A Judge, a Justice, a Governor, a Senator, a Vice-President & Several Presidents.

I may have mentioned this elsewhere, but since I don’t recall, here goes.

David Davis is one of the most interesting men I have ever read about.  I first heard his name when I came across a New York Times newspaper article (archived) from 1883.  The story appeared to be at least two full newspaper columns and was written about the marriage of David Davis and his fiance, in Fayetteville, NC, at Tokay Vineyards (owned by Wharton J. Green).  I think the marriage was held about 10 am, and within the hour, Davis and his bride were boarding the paddlewheel steamer, Governor Worth, and heading down the Cape Fear river to Wilmington, NC for the start of their Honeymoon vacation.  After Wilmington, I think the couple made it down to Charleston, SC and then headed West.  I think the original intent was for Davis and bride to go to California.  I don’t recall for what purpose, but then eventually ending up in Illinois (I hope it was Ill. and not Indiana.).

When I first read this story, I thought that David Davis might be some local dignitary or prominent person from Fayetteville.  Nothing in the story gave a clue as to who Davis was, and I had surely never heard of him.  I googled for David Davis and Fayetteville, NC but there was nothing.  At least a couple of years passed, and I returned to the story and googled again for “David Davis. ”  This time there were several online articles about Davis and his story began to bloom.

David Davis was a contemporary of Abraham Lincoln.  In fact, Judge Davis tried a good number of legal cases brought by Lincoln, and did not always find in favor of Mr.

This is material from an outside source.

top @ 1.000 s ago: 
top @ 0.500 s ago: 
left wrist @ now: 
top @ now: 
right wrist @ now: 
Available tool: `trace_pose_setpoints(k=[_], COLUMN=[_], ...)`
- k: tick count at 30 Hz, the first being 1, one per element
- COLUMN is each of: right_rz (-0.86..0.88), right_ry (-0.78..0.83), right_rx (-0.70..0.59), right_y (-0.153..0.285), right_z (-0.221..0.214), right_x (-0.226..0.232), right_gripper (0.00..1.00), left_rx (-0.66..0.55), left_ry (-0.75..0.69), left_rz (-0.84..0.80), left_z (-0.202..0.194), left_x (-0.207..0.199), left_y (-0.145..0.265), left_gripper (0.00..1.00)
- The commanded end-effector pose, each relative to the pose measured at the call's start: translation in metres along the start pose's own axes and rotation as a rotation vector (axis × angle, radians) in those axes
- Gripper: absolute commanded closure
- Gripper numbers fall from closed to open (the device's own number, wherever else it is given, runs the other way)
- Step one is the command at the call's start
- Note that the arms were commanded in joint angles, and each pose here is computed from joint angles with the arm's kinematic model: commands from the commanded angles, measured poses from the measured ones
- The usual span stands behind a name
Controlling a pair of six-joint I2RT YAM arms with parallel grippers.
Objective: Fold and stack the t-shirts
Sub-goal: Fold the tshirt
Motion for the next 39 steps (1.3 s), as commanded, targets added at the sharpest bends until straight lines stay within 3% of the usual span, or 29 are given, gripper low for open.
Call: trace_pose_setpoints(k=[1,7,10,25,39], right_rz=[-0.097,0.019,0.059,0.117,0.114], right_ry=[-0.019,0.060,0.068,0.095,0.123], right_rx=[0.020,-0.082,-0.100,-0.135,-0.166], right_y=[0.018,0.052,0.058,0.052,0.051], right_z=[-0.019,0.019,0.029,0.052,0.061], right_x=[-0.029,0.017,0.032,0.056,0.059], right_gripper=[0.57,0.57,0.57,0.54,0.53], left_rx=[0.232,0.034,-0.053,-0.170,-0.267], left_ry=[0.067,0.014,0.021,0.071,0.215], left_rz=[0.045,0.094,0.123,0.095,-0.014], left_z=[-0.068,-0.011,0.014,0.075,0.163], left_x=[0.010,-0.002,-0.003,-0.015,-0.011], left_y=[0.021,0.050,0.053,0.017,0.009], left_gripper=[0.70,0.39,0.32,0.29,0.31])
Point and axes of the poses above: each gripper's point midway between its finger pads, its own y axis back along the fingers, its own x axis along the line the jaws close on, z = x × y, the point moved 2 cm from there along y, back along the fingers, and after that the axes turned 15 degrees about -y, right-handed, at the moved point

Lincoln.  Davis became the campaign manager for Lincoln, and was instrumental in getting Abe elected.  I recall that Davis prompted fellow judges to support Lincoln’s presidency which got him elected.

After Lincoln was elected President, he did not immediately reward David Davis.  A couple of years later, President Lincoln appointed David Davis to be a Supreme Court Justice.

When Lincoln was assassinated, Todd, his son, contacted Justice Davis and asked that he come to Washington to act as Executor of President Lincoln’s estate.  *I do not know, but I would imagine there were several executors involved.  Davis was quite candid about Mrs. Lincoln, not describing her in favorable terms.  I think the article I read by Davis had him mention that Mary Lincoln was a kleptomaniac.

Davis was a Supreme Court Justice for about 12 years, and then he ran for the US Senate, representing Illinois, and was elected.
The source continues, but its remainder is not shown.